◆ Exercise objective: The count of lines below that include the string "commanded" is the whole answer; write it alone.

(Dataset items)

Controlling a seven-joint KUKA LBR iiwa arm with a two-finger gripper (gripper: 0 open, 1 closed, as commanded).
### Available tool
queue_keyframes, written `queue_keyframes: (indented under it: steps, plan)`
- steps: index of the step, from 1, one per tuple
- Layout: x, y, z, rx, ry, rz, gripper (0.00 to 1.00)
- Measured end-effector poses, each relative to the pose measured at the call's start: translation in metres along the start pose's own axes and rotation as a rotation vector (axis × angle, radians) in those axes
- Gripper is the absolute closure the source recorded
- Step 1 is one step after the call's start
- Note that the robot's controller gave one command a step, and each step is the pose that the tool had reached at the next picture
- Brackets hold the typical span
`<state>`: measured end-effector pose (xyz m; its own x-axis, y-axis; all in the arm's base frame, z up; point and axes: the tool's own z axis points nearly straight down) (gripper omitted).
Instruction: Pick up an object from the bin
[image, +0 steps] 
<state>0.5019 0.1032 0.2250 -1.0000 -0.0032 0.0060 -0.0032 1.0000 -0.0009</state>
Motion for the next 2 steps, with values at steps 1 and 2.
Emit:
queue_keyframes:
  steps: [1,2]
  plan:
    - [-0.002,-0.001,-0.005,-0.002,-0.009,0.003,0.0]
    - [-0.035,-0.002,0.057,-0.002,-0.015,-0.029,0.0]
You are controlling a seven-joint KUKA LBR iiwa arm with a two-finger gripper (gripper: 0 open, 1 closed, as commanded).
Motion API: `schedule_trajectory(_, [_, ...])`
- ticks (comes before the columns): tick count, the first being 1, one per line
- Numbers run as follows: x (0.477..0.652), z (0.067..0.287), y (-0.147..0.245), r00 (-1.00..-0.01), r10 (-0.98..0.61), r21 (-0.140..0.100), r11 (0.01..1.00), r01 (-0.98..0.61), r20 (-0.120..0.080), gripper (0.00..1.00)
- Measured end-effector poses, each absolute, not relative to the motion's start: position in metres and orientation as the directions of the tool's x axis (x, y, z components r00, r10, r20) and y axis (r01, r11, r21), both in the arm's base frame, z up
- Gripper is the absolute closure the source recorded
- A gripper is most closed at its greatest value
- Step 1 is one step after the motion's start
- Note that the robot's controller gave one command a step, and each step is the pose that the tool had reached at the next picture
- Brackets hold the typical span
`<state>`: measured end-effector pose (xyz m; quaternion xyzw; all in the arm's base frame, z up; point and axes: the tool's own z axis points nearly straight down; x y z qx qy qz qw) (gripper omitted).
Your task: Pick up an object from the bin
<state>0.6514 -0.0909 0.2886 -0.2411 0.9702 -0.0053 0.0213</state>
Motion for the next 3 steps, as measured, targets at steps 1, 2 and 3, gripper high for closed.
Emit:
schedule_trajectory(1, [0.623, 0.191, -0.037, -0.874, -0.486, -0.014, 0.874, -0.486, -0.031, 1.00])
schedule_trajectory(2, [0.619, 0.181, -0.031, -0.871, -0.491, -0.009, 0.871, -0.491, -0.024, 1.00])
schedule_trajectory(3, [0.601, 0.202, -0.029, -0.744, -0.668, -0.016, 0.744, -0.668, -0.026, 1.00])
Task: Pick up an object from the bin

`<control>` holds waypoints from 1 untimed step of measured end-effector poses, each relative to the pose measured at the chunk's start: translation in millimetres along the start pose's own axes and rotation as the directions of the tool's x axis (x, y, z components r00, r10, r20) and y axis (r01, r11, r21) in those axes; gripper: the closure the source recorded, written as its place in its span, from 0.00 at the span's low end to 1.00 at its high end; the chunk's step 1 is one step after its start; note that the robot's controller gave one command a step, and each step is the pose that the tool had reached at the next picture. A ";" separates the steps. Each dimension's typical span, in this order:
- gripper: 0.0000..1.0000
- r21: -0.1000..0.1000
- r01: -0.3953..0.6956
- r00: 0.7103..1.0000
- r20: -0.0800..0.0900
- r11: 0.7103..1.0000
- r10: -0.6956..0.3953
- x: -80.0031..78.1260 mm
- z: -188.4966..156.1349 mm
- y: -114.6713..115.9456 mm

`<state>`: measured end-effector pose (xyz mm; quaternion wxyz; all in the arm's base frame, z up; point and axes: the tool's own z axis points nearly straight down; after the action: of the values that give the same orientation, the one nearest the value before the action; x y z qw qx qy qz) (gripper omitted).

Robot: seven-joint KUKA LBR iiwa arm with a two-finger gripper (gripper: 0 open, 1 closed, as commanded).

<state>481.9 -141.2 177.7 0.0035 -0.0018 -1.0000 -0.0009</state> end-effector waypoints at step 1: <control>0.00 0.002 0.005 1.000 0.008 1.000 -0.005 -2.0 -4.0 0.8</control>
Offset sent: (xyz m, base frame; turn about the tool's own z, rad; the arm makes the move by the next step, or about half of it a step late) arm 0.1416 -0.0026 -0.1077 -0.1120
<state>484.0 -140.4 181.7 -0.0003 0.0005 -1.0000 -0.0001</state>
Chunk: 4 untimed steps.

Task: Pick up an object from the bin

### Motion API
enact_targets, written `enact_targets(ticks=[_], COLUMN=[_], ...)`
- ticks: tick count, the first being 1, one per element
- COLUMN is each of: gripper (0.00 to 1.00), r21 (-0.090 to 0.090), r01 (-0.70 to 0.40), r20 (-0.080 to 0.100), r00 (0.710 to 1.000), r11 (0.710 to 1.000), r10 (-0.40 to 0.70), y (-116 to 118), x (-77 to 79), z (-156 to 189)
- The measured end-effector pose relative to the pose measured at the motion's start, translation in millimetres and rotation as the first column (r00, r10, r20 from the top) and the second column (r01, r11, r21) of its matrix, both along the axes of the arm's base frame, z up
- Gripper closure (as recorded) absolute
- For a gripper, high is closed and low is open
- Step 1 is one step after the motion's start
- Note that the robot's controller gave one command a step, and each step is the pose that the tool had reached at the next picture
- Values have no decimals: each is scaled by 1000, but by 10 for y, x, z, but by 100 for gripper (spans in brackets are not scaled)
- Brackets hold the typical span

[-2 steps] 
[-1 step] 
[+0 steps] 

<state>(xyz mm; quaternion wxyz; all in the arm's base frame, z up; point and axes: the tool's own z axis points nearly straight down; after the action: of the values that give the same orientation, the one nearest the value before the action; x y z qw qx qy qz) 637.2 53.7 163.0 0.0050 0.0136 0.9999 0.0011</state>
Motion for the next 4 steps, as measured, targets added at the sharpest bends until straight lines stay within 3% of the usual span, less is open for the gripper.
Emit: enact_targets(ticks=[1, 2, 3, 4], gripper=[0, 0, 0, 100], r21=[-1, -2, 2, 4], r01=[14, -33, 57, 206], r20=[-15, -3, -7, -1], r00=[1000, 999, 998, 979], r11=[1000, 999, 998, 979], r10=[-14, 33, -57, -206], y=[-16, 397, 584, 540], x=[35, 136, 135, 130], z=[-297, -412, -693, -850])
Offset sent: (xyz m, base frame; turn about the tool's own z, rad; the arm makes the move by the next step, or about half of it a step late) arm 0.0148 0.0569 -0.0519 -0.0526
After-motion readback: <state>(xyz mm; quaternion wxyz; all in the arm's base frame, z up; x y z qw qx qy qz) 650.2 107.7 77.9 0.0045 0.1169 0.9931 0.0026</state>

◆ Completed exercise: 3